- Exercise requirements
Take the material below and extract the lines from the one with "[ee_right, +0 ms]" through the one with "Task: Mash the", word for word, without pictures.
::: Provided data
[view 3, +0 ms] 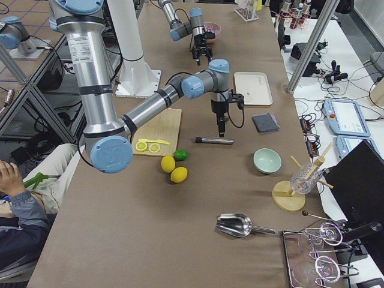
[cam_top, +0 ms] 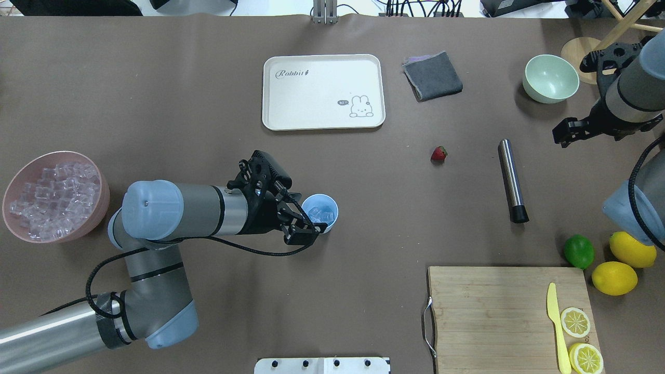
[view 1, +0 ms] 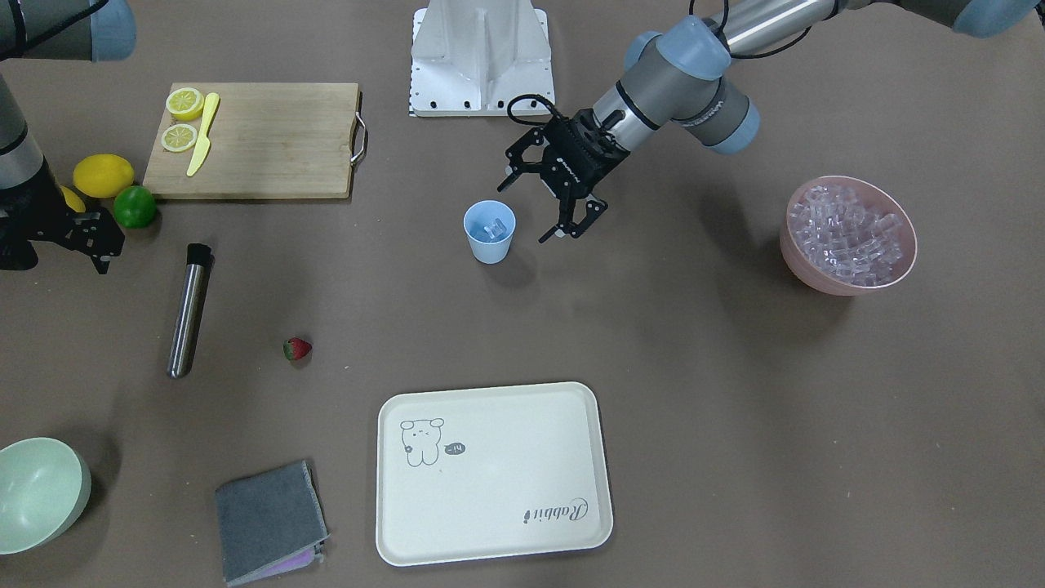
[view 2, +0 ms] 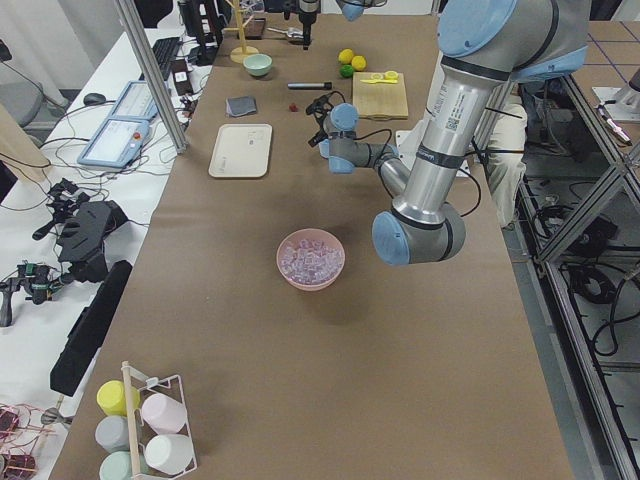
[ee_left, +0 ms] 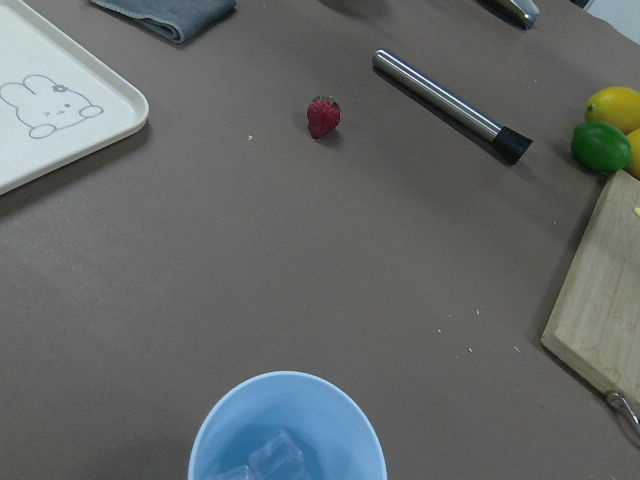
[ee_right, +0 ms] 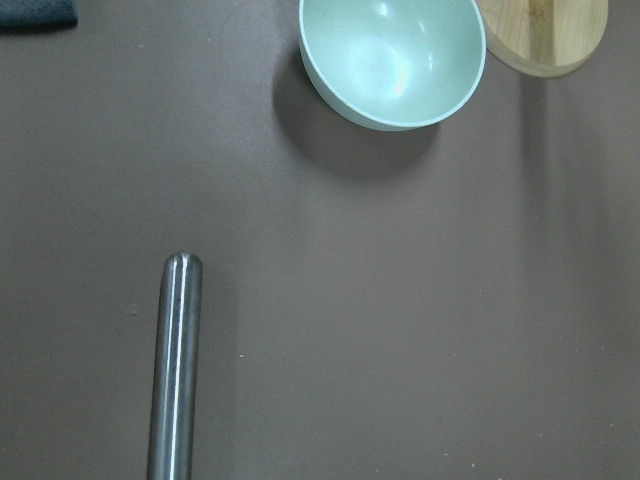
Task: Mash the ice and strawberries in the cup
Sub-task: 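Open the left gripper over the blue cup to drop the ice, then withdraw left gripper toward ice bowl while right gripper moves over strawberry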
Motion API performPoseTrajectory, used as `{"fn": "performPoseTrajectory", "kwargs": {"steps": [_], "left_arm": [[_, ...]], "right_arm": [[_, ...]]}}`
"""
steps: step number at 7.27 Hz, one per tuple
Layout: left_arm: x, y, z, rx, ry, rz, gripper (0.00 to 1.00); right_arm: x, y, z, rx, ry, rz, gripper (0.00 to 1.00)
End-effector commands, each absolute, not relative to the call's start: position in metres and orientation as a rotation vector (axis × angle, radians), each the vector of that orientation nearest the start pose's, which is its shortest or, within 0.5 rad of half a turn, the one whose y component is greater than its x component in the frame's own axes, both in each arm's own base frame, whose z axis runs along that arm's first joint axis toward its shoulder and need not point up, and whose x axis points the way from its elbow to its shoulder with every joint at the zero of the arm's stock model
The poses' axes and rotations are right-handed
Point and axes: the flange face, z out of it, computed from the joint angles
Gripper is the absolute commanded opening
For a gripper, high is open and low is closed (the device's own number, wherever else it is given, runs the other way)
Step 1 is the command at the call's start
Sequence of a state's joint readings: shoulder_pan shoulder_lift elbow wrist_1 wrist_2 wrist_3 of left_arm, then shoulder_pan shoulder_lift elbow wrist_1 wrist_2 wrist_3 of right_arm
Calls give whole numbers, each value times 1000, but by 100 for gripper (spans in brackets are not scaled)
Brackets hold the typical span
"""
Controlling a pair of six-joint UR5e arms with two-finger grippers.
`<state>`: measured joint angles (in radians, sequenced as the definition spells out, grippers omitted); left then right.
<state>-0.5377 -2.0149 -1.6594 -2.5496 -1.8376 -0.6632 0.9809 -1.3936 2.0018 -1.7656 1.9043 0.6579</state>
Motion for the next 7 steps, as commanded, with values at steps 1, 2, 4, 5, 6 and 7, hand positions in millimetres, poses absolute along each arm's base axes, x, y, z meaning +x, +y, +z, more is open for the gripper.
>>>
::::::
- Result of this exercise
[ee_right, +0 ms] 
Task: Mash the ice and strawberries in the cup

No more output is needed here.